All that is needed is a count of the lines in this data that contain the word "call".

=-=-=-=-=

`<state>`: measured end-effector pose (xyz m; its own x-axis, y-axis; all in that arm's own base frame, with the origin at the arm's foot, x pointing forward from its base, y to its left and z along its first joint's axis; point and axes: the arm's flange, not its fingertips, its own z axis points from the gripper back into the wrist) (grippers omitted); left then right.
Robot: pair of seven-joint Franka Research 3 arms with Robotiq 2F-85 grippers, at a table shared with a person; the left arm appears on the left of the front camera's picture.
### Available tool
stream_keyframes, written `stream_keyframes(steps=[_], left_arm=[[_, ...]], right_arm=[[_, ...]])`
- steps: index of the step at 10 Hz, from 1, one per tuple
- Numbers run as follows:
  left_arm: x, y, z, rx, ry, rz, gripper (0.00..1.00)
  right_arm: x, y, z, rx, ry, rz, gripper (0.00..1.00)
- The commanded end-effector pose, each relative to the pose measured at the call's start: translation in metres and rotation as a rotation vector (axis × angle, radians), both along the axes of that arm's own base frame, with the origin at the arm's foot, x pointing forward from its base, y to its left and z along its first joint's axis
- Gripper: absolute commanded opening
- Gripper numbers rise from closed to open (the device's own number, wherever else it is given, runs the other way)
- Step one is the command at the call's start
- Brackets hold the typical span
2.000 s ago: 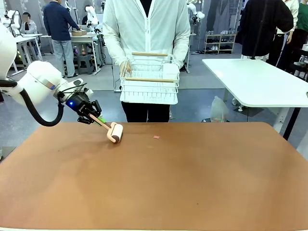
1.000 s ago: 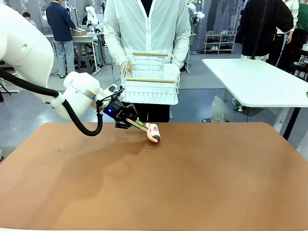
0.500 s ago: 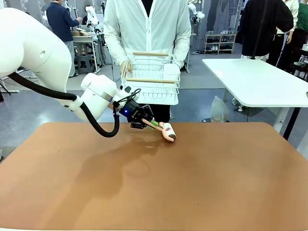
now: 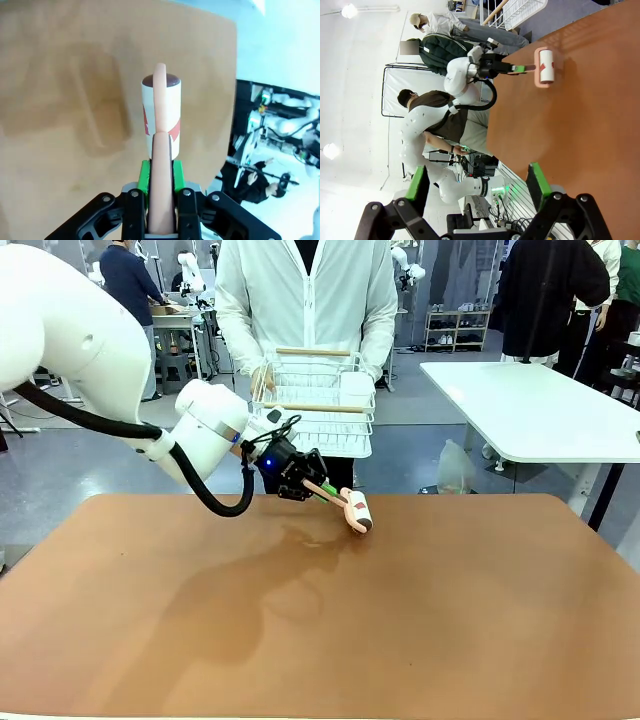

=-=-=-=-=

TASK OUTPUT
2